One big question in the current case was: what type of appeal was that? If it was an appeal from a habeas ruling (under K.S.A. 60-1507), the appellate court would have jurisdiction and could remand the habeas order. If it was an appeal from a question reserved, any appellate decision should not effect the sentence. The KSC ultimately held that the state had pretty specifically said that the appeal was from a question reserved in its notice of appeal and docketing statement and, therefore, held that the COA in the first appeal had improperly recharacterized the appeal as a habeas appeal. The KSC also clarified that, despite some previous published cases in which it had remanded for resentencing on appeals from questions reserved, an appeal on a question reserved cannot effect the defendant:

We reemphasize our rule to keep future courts from straying from it. An appellate court's answer to a question reserved by the State has no effect on the criminal defendant in the underlying case.

So two big points: (1) state is bound by its election of avenue for appeal and (2) an appellate court cannot vacate a sentence in an appeal on a question reserved. It's nice to have both of of those points clarified.

Monday, April 02, 2012

Prior bad act evidence requires new trial

Christina Waugh won in State v. Preston, 98,629 (Kan. March 23, 2012), obtaining a new trial in a Johnson County drug prosecution. The KSC applied its precedent in State v. Boggs (blogged about here) holding that: "admission of prior drug use was not admissible when the defendant denied ever having possessed the drugs." The KSC held that the same situation presented in the instant case:
In summary, this court has adopted a rule that distinguishes between cases in which the defendant acknowledges but attempts to provide an innocent explanation for his or her actions and those in which the defendant disputes the allegations outright. As we stated in Boggs: "[T]he defendant's use of a controlled substance is not a factor that is automatically admissible as an exception to the specific mandates of K.S.A. 60-455." Applying that same analysis here, we hold that Preston's prior conviction was not admissible under K.S.A. 60-455 and Boggs because he disputed the drugs were his.
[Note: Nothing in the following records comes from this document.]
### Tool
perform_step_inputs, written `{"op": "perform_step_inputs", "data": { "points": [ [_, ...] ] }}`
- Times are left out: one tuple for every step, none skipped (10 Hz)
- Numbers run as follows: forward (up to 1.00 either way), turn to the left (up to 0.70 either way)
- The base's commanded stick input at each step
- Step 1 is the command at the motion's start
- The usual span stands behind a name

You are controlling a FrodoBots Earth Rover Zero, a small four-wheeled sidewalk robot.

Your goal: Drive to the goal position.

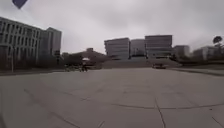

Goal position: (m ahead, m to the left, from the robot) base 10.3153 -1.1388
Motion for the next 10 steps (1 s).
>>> {"op": "perform_step_inputs", "data": {
  "points": [
    [0.70,0.00],
    [0.70,0.00],
    [0.70,0.00],
    [0.70,0.00],
    [0.70,0.00],
    [0.70,0.00],
    [0.70,0.00],
    [0.70,0.00],
    [0.70,0.00],
    [0.70,0.00]
  ]
}}
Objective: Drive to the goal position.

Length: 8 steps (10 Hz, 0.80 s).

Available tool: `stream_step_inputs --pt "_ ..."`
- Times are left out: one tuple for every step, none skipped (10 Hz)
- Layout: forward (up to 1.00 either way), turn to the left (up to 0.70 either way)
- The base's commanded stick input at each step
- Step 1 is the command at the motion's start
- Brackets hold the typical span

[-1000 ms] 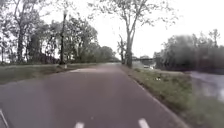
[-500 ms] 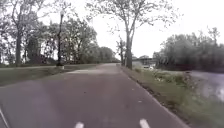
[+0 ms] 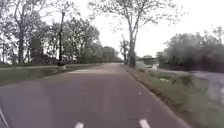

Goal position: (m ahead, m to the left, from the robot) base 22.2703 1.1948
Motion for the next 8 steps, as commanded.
stream_step_inputs --pt "0.7 0.0" --pt "0.7 0.0" --pt "0.7 0.0" --pt "0.7 0.0" --pt "0.7 0.0" --pt "0.7 0.0" --pt "0.7 0.0" --pt "0.7 0.0"
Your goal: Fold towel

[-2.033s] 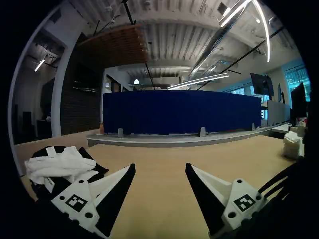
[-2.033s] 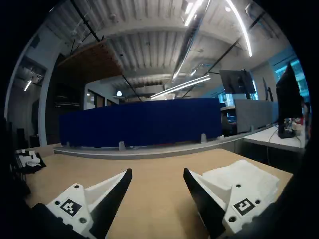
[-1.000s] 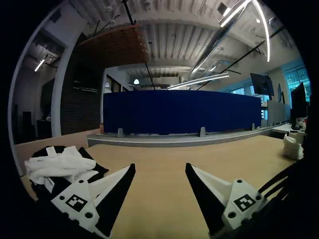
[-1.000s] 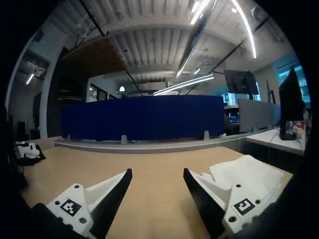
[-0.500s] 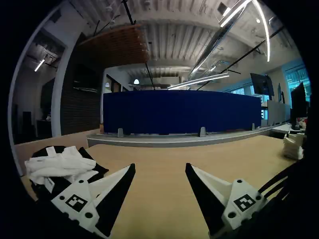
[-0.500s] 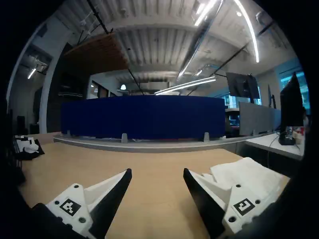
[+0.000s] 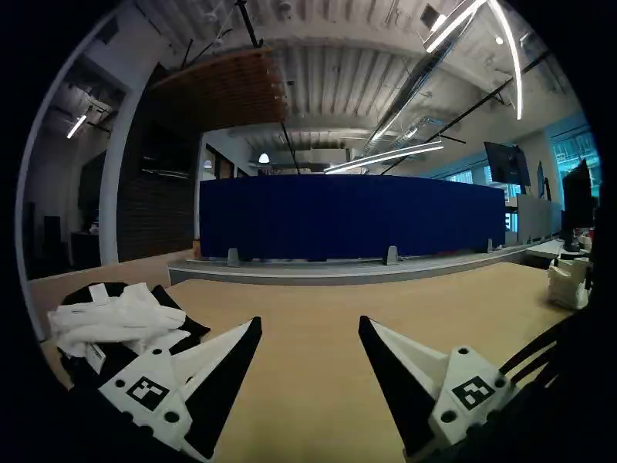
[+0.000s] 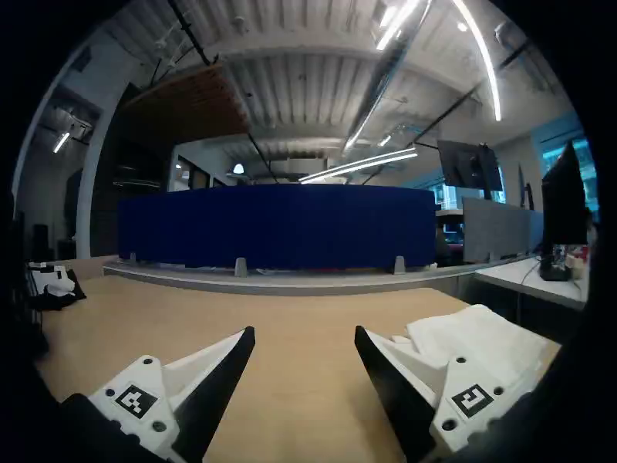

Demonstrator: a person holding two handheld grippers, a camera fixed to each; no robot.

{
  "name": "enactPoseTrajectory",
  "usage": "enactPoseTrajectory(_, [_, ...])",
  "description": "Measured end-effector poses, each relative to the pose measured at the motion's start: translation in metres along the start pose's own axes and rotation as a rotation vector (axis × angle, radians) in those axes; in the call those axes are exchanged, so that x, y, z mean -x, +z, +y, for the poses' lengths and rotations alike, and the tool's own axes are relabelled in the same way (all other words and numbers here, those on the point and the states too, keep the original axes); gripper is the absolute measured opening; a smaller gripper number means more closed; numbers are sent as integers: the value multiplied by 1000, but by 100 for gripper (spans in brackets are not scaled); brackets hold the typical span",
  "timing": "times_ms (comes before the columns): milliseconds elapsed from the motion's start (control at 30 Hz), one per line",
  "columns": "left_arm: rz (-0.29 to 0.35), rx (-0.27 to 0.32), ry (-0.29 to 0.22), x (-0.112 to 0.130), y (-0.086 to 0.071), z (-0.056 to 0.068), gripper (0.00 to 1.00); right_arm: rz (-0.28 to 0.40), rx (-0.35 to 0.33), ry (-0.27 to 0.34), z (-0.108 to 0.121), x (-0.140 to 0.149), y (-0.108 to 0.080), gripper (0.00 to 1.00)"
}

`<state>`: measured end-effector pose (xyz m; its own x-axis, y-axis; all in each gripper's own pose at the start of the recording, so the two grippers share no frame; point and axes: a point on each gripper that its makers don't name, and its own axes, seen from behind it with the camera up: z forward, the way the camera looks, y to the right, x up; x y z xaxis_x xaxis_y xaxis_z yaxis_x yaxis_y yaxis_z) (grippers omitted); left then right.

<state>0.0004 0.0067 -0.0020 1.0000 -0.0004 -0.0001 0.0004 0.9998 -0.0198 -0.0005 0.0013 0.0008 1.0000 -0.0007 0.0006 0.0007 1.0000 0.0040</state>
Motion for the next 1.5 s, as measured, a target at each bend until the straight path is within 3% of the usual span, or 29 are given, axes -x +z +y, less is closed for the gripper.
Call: enactPoseTrajectory(1500, [0,0,-2,0,1,-1,93,0,0,0,-1,0,0,100])
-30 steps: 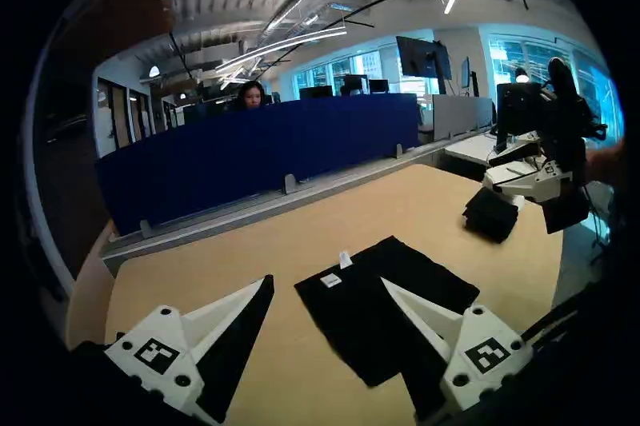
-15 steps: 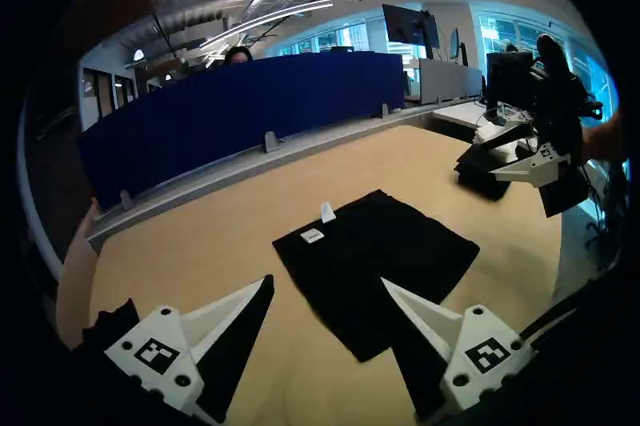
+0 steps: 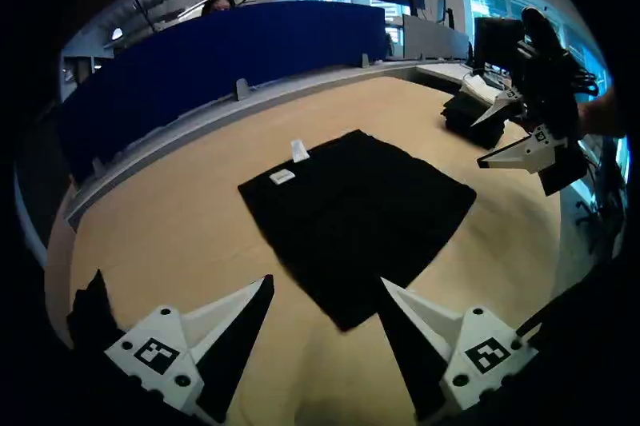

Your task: Fold towel

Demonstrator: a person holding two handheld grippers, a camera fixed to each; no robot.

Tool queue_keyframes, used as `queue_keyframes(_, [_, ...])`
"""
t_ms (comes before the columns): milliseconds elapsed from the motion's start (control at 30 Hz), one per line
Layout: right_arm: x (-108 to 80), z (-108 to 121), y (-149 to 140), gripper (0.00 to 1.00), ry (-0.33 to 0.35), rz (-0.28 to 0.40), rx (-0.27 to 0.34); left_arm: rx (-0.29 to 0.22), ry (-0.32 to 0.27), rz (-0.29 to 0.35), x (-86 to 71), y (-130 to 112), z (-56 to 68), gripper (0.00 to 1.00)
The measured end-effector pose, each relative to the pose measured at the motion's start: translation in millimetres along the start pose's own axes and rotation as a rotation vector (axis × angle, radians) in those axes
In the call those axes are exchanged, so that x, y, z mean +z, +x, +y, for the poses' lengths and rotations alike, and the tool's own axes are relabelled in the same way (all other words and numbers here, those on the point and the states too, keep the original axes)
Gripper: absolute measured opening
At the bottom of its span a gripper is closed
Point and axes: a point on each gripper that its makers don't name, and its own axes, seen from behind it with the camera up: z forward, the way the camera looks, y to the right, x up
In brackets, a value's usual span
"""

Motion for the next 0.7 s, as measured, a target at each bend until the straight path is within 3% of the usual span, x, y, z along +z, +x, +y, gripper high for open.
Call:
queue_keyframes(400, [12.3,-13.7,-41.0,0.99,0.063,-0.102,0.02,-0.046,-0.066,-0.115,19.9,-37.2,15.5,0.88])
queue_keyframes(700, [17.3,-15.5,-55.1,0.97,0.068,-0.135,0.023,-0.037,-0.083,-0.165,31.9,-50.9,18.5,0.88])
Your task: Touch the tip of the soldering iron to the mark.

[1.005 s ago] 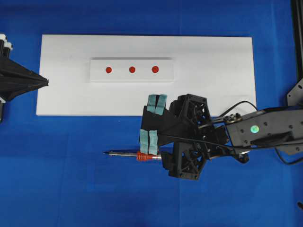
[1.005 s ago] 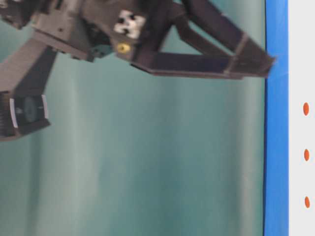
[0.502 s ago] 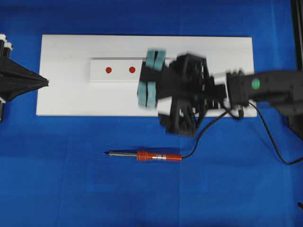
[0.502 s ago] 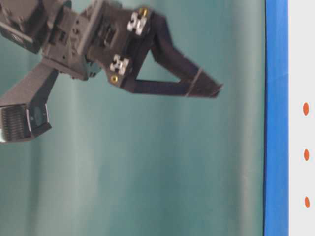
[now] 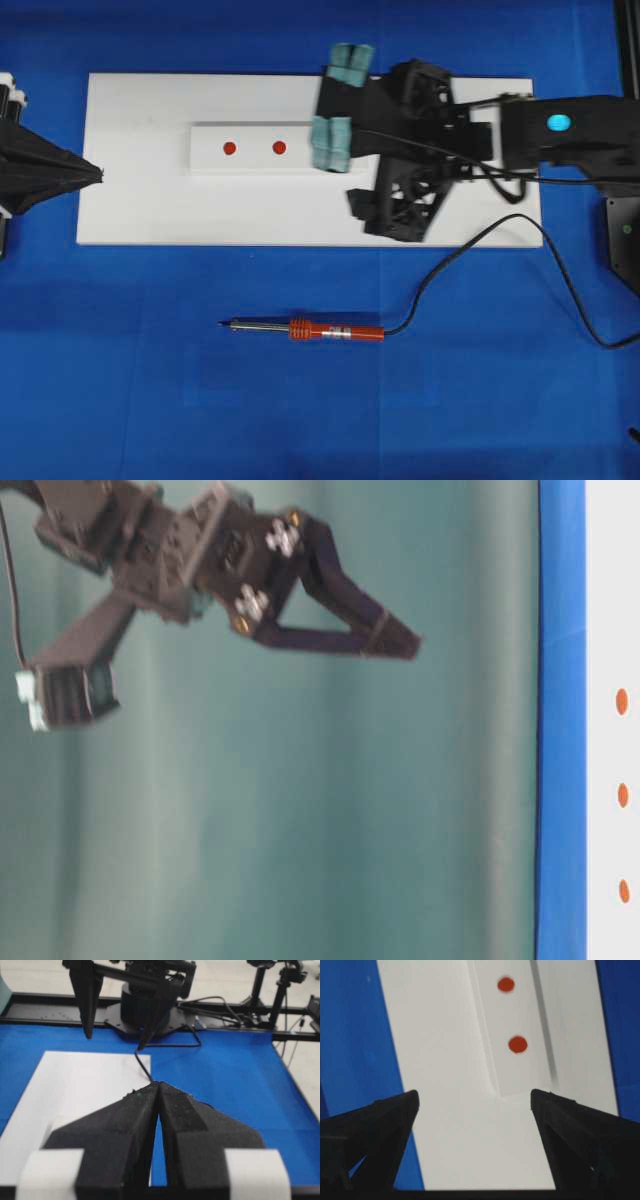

The KSC went on to hold that the "State carries the burden to demonstrate there is no reasonable probability that the error affected the trial's outcome in light of the entire record because it was the beneficiary of this nonconstitutional error." This is a pretty important point in relation to harmless error analysis. The KSC held that the state did not meet this burden and therefore reversed and remanded for a new trial.